Anomaly and Shock Top made the most of an orange slice with an attitude.

Shock Top Mens FItness Magazine Ad.jpg

This article appears in the March/April 2017 issue of strategy.

SILVER: Brand Content + Canadian Success on the Global Stage
Agency | Anomaly

SITUATION ANALYSIS | The growing craft beer category in the U.S. had mid-size brands in a bind. Shock Top, a Belgian-style wheat beer launched in 2007, fell into consecutive months of decline for the first time in its history.

INSIGHT & STRATEGY |
Big breweries took themselves too seriously while craft brands owned quirkiness. Shock Top had moved away from its fun personality, which had once set it apart, despite having an approachable logo – an orange wedge with a mohawk and sunglasses, named “Wedgehead.” To target 18- to 34-year-olds who were open to experimenting with new beers, the brand decided to give Shock Top a voice that would match its unfiltered brewing process.

EXECUTION | Wedgehead became the straight-talking brand ambassador. Launched in the U.S. in January 2016 and running for two months, the campaign was supported by a $5-million budget and ran in three phases, beginning with packaging in grocery stores and a giant billboard on Venice Beach.

The beer packaging and OOH media featured a talking Wedgehead that interacted with shoppers and pedestrians. The brand also created a 30-second Super Bowl spot, a long-form version of which was released the week prior to the game, and 16 pieces of unique content, cinema ads and PR. The morning after the game, a five-minute film with Wedgehead and actor T.J. Miller (Silicon Valley) giving an unfiltered review of the Super Bowl ads was shared online.

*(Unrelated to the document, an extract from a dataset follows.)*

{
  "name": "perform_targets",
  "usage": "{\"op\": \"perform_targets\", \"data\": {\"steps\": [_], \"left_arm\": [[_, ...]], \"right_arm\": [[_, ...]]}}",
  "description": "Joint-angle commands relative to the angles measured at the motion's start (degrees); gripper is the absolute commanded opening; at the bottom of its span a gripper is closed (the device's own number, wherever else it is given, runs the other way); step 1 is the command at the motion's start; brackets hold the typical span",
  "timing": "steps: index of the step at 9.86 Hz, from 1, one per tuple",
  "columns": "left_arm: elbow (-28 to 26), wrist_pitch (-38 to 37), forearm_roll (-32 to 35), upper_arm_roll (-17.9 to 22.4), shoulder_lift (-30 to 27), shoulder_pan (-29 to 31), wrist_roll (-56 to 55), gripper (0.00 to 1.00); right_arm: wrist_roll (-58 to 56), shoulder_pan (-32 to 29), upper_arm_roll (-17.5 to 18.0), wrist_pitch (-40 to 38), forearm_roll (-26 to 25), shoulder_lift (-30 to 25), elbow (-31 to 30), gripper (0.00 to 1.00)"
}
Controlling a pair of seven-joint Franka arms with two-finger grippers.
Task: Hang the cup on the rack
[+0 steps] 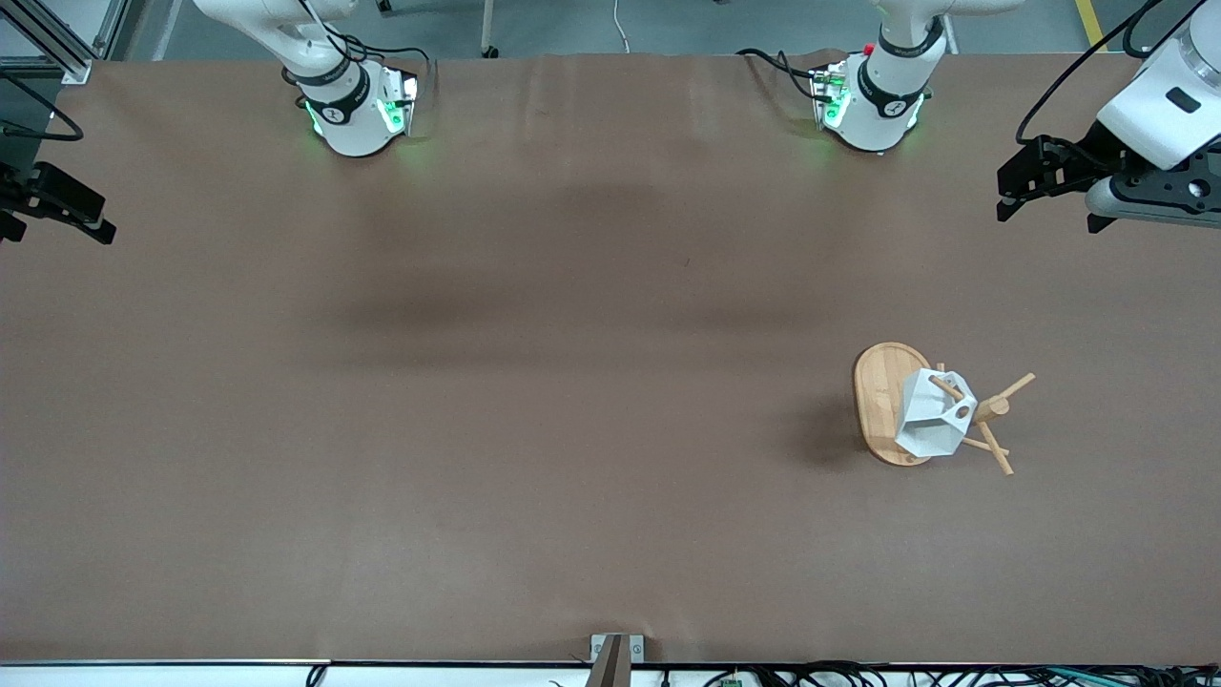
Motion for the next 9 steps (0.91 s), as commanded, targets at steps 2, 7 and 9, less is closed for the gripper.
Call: {"op": "perform_targets", "data": {"steps": [2,7,9], "left_arm": [[-2.35,-0.31,-0.14,0.64,-0.59,-0.54,-0.41,1.00],[-2.35,-0.66,1.88,0.55,-0.50,-0.54,-6.83,1.00],[-2.26,-0.66,1.97,0.55,-0.41,-0.54,-6.74,1.00]], "right_arm": [[0.18,0.28,-0.10,0.31,-0.12,-0.46,-0.51,1.00],[0.18,0.36,-0.10,0.49,-0.04,-0.46,-0.51,1.00],[0.18,0.54,-0.10,0.49,-0.04,-0.46,-0.51,1.00]]}}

RESULTS | During the first quarter of 2016, Shock Top’s brand awareness by almost nine points. The year-on-year sales trend improved from -16% at the end of January to +15% in March 2016. The campaign generated 300 million earned impressions and over one billion PR impressions nationwide.

CAUSE & EFFECT | Spending was consistent with other advertising during the Super Bowl, and there were no pricing initiatives or distribution changes during the program.